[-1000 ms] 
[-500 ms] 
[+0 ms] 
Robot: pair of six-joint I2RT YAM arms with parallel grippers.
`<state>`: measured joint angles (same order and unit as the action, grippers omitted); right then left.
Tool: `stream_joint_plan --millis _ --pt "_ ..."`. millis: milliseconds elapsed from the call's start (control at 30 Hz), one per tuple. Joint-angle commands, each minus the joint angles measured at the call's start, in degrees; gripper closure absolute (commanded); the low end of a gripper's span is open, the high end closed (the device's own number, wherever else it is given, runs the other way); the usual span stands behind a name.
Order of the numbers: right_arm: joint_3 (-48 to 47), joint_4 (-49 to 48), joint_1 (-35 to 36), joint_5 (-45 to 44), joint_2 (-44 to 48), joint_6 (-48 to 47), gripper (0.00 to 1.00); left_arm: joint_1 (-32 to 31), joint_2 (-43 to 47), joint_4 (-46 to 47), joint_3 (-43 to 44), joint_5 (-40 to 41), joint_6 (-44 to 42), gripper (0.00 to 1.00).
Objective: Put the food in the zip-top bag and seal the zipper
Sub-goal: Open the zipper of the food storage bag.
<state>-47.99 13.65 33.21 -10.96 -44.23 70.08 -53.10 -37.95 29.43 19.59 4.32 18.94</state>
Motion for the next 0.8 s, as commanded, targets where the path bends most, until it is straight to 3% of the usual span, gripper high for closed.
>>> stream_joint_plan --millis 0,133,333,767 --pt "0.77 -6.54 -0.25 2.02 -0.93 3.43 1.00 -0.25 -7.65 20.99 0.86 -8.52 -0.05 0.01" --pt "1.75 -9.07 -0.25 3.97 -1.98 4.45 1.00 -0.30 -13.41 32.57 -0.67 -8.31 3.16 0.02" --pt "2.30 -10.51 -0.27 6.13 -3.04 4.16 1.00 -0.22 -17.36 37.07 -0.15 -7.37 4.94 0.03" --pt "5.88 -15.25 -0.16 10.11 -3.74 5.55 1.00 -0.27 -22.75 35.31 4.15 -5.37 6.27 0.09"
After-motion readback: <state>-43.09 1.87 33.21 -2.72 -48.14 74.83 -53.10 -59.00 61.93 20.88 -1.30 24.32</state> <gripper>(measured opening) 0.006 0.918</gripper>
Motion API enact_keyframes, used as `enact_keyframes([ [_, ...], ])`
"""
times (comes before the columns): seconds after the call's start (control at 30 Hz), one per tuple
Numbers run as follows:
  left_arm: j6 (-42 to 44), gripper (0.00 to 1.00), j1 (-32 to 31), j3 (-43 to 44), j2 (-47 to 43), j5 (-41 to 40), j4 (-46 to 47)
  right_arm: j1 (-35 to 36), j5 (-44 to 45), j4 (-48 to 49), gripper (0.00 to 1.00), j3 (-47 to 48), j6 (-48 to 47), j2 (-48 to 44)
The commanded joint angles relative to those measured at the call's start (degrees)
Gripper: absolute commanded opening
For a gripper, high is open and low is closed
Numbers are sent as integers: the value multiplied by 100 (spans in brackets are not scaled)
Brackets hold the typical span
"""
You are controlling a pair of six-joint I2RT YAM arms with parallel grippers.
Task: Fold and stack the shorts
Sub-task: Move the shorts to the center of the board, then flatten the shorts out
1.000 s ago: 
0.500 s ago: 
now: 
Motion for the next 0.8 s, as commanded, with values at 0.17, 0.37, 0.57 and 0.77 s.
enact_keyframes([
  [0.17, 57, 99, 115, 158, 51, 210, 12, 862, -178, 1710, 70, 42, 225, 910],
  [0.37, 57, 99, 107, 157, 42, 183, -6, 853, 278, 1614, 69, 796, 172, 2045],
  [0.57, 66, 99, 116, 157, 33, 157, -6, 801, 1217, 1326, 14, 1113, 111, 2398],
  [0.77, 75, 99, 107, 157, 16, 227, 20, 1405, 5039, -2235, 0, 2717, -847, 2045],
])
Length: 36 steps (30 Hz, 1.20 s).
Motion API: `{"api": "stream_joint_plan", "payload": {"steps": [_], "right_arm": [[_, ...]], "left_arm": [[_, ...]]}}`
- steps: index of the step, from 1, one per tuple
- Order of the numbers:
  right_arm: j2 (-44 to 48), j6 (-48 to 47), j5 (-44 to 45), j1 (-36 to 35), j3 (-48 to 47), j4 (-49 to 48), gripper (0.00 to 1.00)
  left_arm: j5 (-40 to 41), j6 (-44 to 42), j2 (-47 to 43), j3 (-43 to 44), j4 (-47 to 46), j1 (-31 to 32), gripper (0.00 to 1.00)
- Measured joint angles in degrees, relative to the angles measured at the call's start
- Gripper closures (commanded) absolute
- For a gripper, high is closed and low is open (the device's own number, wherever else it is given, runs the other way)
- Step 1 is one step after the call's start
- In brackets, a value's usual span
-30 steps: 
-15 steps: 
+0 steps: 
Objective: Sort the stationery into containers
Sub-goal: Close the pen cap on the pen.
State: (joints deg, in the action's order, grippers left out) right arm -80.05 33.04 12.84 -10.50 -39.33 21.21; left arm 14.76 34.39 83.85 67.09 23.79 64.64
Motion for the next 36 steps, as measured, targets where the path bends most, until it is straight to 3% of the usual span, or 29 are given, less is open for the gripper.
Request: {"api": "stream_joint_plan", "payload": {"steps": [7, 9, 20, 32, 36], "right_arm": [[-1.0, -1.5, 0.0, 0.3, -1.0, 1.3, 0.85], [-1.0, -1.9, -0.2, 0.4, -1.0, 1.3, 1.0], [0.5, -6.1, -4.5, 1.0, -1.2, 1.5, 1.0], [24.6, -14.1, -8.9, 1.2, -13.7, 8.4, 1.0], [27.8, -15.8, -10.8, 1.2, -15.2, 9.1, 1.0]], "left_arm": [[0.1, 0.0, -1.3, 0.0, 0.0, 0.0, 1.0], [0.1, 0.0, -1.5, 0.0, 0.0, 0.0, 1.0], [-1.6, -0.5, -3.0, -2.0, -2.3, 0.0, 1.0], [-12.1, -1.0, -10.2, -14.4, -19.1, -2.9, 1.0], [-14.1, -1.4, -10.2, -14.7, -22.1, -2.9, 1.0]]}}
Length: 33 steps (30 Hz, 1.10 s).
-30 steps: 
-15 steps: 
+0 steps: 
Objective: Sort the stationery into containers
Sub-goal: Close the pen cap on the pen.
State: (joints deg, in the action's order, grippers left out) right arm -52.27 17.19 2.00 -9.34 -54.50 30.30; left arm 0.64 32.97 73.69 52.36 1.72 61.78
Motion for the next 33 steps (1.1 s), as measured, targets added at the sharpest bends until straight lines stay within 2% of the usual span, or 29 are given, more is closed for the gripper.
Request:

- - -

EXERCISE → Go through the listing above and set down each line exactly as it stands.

RESPONSE AREA →
[-1000 ms] 
[-500 ms] 
[+0 ms] 
Robot: pair of six-joint I2RT YAM arms with parallel grippers.
`<state>`: measured joint angles (same order and unit as the action, grippers omitted); right then left.
Tool: `stream_joint_plan --millis _ --pt "_ ..."`. millis: milliseconds elapsed from the call's start (control at 30 Hz), one per tuple. Joint-angle commands, each minus the joint angles measured at the call's start, in degrees; gripper closure absolute (commanded); the low end of a gripper's span is open, the high end closed (the device's own number, wherever else it is given, runs the other way); the usual span stands behind a name.
Order of the numbers: right_arm: joint_3 (-48 to 47), joint_4 (-49 to 48), joint_1 (-35 to 36), joint_5 (-45 to 44), joint_2 (-44 to 48), joint_6 (-48 to 47), gripper (0.00 to 1.00); left_arm: joint_1 (-32 to 31), joint_2 (-43 to 47), joint_4 (-46 to 47), joint_3 (-43 to 44), joint_5 (-40 to 41), joint_6 (-44 to 42), gripper (0.00 to 1.00).
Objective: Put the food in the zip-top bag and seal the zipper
Sub-goal: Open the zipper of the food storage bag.
<state>-47.99 13.65 33.21 -10.96 -44.23 70.08 -53.10 -37.95 29.43 19.59 4.32 18.94</state>
Motion for the next 0.8 s, as commanded, targets where the path bends most, until it is straight to 3% of the usual span, gripper high for closed.
>>> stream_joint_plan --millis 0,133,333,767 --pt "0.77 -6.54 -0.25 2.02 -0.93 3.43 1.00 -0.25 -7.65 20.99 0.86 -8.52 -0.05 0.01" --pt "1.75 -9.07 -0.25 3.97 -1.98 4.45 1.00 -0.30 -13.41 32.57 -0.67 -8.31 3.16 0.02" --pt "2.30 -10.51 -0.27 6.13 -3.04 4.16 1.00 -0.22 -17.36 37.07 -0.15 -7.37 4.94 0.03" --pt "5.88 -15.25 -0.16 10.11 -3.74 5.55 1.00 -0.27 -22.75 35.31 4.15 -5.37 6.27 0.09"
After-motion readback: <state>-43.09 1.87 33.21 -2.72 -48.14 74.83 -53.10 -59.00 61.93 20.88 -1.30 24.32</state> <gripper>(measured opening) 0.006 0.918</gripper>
Motion API enact_keyframes, used as `enact_keyframes([ [_, ...], ])`
"""
times (comes before the columns): seconds after the call's start (control at 30 Hz), one per tuple
Numbers run as follows:
  left_arm: j6 (-42 to 44), gripper (0.00 to 1.00), j1 (-32 to 31), j3 (-43 to 44), j2 (-47 to 43), j5 (-41 to 40), j4 (-46 to 47)
  right_arm: j1 (-35 to 36), j5 (-44 to 45), j4 (-48 to 49), gripper (0.00 to 1.00), j3 (-47 to 48), j6 (-48 to 47), j2 (-48 to 44)
The commanded joint angles relative to those measured at the call's start (degrees)
Gripper: absolute commanded opening
For a gripper, high is open and low is closed
Numbers are sent as integers: the value multiplied by 100 (spans in brackets are not scaled)
Brackets hold the typical span
"""
You are controlling a pair of six-joint I2RT YAM arms with parallel grippers.
Task: Fold and stack the shorts
Sub-task: Move the shorts to the center of the board, then flatten the shorts out
1.000 s ago: 
0.500 s ago: 
now: 
Motion for the next 0.8 s, as commanded, with values at 0.17, 0.37, 0.57 and 0.77 s.
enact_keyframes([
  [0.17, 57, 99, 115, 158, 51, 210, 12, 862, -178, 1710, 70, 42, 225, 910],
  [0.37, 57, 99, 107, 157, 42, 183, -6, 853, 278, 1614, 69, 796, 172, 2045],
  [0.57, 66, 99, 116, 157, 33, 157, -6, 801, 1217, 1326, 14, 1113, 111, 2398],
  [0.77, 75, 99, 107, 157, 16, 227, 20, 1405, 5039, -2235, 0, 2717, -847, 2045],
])
Length: 36 steps (30 Hz, 1.20 s).
Motion API: `{"api": "stream_joint_plan", "payload": {"steps": [_], "right_arm": [[_, ...]], "left_arm": [[_, ...]]}}`
- steps: index of the step, from 1, one per tuple
- Order of the numbers:
  right_arm: j2 (-44 to 48), j6 (-48 to 47), j5 (-44 to 45), j1 (-36 to 35), j3 (-48 to 47), j4 (-49 to 48), gripper (0.00 to 1.00)
  left_arm: j5 (-40 to 41), j6 (-44 to 42), j2 (-47 to 43), j3 (-43 to 44), j4 (-47 to 46), j1 (-31 to 32), gripper (0.00 to 1.00)
- Measured joint angles in degrees, relative to the angles measured at the call's start
- Gripper closures (commanded) absolute
- For a gripper, high is closed and low is open (the device's own number, wherever else it is given, runs the other way)
- Step 1 is one step after the call's start
- In brackets, a value's usual span
-30 steps: 
-15 steps: 
+0 steps: 
Objective: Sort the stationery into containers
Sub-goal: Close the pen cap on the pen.
State: (joints deg, in the action's order, grippers left out) right arm -80.05 33.04 12.84 -10.50 -39.33 21.21; left arm 14.76 34.39 83.85 67.09 23.79 64.64
Motion for the next 36 steps, as measured, targets where the path bends most, until it is straight to 3% of the usual span, or 29 are given, less is open for the gripper.
Request: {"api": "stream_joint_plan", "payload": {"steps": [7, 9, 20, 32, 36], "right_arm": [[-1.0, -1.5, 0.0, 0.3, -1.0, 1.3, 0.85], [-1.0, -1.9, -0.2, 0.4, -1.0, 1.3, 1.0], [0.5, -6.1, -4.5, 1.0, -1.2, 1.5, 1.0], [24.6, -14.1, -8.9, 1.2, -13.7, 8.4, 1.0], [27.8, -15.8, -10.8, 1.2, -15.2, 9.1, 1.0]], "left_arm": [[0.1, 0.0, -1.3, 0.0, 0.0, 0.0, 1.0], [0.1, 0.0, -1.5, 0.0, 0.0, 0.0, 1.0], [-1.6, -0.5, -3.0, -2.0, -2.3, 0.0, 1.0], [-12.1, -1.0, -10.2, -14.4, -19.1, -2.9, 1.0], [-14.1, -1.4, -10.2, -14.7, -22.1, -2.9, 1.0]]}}
Length: 33 steps (30 Hz, 1.10 s).
-30 steps: 
-15 steps: 
+0 steps: 
Objective: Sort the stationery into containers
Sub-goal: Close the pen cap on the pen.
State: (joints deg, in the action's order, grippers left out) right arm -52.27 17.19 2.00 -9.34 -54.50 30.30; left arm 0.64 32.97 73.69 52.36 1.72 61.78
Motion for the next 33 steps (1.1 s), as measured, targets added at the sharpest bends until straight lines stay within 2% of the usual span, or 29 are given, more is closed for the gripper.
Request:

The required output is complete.